For every performance metric our model shows a 1.0, indicating it is 100% accurate to compared to the data set. This means that our model produces no false positives or false negatives. The Random Forest classifier fits the data very well.

We can also look at it side-by-side through a table, and see how the model predicted performance comapres to the actual performance.

# Side by Side comparison
pd.DataFrame({"Actual Performance: " : Y_test[:10], "Model Predicted Performance" : predict[:10]})
Actual Performance: Model Predicted Performance
95 drugX drugX
15 DrugY DrugY
30 drugX drugX
158 drugC drugC
128 DrugY DrugY
115 DrugY DrugY
69 DrugY DrugY
170 drugX drugX
174 drugA drugA
45 drugX drugX

Feature Importance

Now that we see how well our model works, let’s look at which factors, or features, our Random Forest actually used to make decisions. As we noticed at the beginning, there were some features that appeared to heavily influence which drug was chosen.

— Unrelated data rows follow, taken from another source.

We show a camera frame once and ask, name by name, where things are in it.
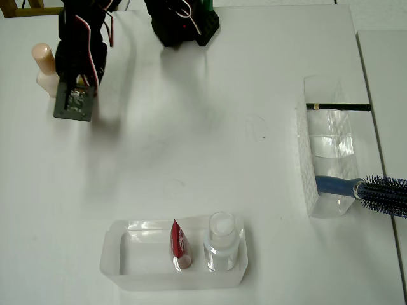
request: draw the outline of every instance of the black pencil
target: black pencil
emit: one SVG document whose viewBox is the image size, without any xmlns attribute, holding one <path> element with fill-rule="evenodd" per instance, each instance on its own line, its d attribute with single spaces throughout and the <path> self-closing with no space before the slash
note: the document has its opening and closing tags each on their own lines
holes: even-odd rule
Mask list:
<svg viewBox="0 0 407 305">
<path fill-rule="evenodd" d="M 344 111 L 370 111 L 371 106 L 369 104 L 308 104 L 308 110 L 344 110 Z"/>
</svg>

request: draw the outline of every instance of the clear plastic box
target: clear plastic box
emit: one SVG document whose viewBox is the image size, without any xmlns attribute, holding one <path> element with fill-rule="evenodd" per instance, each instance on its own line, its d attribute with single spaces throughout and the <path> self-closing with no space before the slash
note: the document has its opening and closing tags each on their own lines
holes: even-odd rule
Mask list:
<svg viewBox="0 0 407 305">
<path fill-rule="evenodd" d="M 346 101 L 341 81 L 331 76 L 305 78 L 305 103 L 342 103 Z M 358 177 L 352 129 L 346 111 L 307 111 L 297 106 L 298 145 L 301 178 L 308 214 L 328 218 L 343 215 L 354 198 L 317 193 L 315 175 L 343 179 Z"/>
<path fill-rule="evenodd" d="M 238 259 L 229 271 L 211 272 L 204 253 L 209 216 L 177 219 L 192 251 L 193 263 L 177 272 L 170 257 L 174 220 L 118 221 L 106 233 L 100 271 L 125 290 L 230 288 L 243 278 L 248 260 L 244 223 L 236 217 L 240 236 Z"/>
</svg>

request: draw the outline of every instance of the cable
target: cable
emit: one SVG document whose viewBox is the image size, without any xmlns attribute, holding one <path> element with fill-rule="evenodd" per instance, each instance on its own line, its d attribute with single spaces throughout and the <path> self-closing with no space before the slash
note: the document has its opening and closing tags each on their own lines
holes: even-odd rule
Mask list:
<svg viewBox="0 0 407 305">
<path fill-rule="evenodd" d="M 186 15 L 182 15 L 182 14 L 180 14 L 180 13 L 178 13 L 178 12 L 176 11 L 177 15 L 180 16 L 180 17 L 183 17 L 183 18 L 189 18 L 189 19 L 191 19 L 193 25 L 194 25 L 195 28 L 197 29 L 198 34 L 201 35 L 201 31 L 199 30 L 199 28 L 198 28 L 197 24 L 195 23 L 195 21 L 192 19 L 192 8 L 191 8 L 190 4 L 189 4 L 186 0 L 182 0 L 182 2 L 187 5 L 188 9 L 190 10 L 190 13 L 188 14 L 185 10 L 181 10 L 181 11 L 183 11 Z"/>
<path fill-rule="evenodd" d="M 109 7 L 112 5 L 112 2 L 113 2 L 113 0 L 110 0 L 110 1 L 109 1 L 109 4 L 108 4 L 107 6 L 105 6 L 103 9 L 104 9 L 105 11 L 107 11 L 107 10 L 109 9 Z"/>
<path fill-rule="evenodd" d="M 113 15 L 112 14 L 110 14 L 108 11 L 106 12 L 106 14 L 108 14 L 109 15 L 109 17 L 110 17 L 110 28 L 111 28 L 111 31 L 110 31 L 110 37 L 109 37 L 109 42 L 110 42 L 110 47 L 113 47 L 113 45 L 114 45 L 114 41 L 113 41 L 113 36 L 114 36 L 114 23 L 113 23 Z"/>
<path fill-rule="evenodd" d="M 127 1 L 127 5 L 126 5 L 125 11 L 127 11 L 129 5 L 130 5 L 130 0 Z"/>
<path fill-rule="evenodd" d="M 104 26 L 106 27 L 107 30 L 107 36 L 109 36 L 109 42 L 110 42 L 110 46 L 112 46 L 112 34 L 110 32 L 110 28 L 107 25 L 106 21 L 103 21 Z"/>
<path fill-rule="evenodd" d="M 96 72 L 95 63 L 93 62 L 92 53 L 91 53 L 91 51 L 90 51 L 90 35 L 91 35 L 90 26 L 89 26 L 89 24 L 88 24 L 86 21 L 84 21 L 81 17 L 79 17 L 79 16 L 77 16 L 77 15 L 75 15 L 75 17 L 76 17 L 80 22 L 82 22 L 83 25 L 88 29 L 88 36 L 89 36 L 89 37 L 88 37 L 88 55 L 89 55 L 89 61 L 90 61 L 90 64 L 91 64 L 91 66 L 92 66 L 93 73 L 94 73 L 94 75 L 95 75 L 95 84 L 96 84 L 95 93 L 96 93 L 97 90 L 99 89 L 99 78 L 97 77 L 97 72 Z"/>
</svg>

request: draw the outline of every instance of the small bottle
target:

We will use sklearn’s feature selection capabilities for this through the SelectFromModel option. This will give us the ability to look at what features were used.

# Let's look at which features were the most important. Using select from model
model = SelectFromModel(RandomForestClassifier(n_estimators=200, random_state=42))
model.fit(X_train, Y_train)
model.get_support()[:5]
array([ True,  True, False, False,  True])

This tells us that 3 of the 5 features given were used by the model to perform the classification. This is useful, but we also want to know exactly which 3 features were used, and will have to display that.

# See which features were used by Random Forest
features = X_train.columns[(model.get_support())]
print(features)
Index(['Age', 'Na_to_K', 'BP_HIGH'], dtype='object')

The 3 features used were Age, Sodium to Potassium ratio, and BP_HIGH. These 3 features had the biggest impact in decision making, so they were used by the classifier. As we analyzed above from the plots, we saw how Age and the Sodium to Potassium ratio did seem to affect which drug was administered, so this was expected.

Let’s plot the distribution of our features importance, to see how important each was. We will set our nlargest to 3, so that our 3 main features will be displayed.

pd.Series(model.estimator_.feature_importances_, index=X.columns).nlargest(3).plot(kind='barh')
<Axes: >

It appears that the Sodium to Potassium ratio was by far the most important factor in the model’s classification, when it comes to deciding which drug to administer.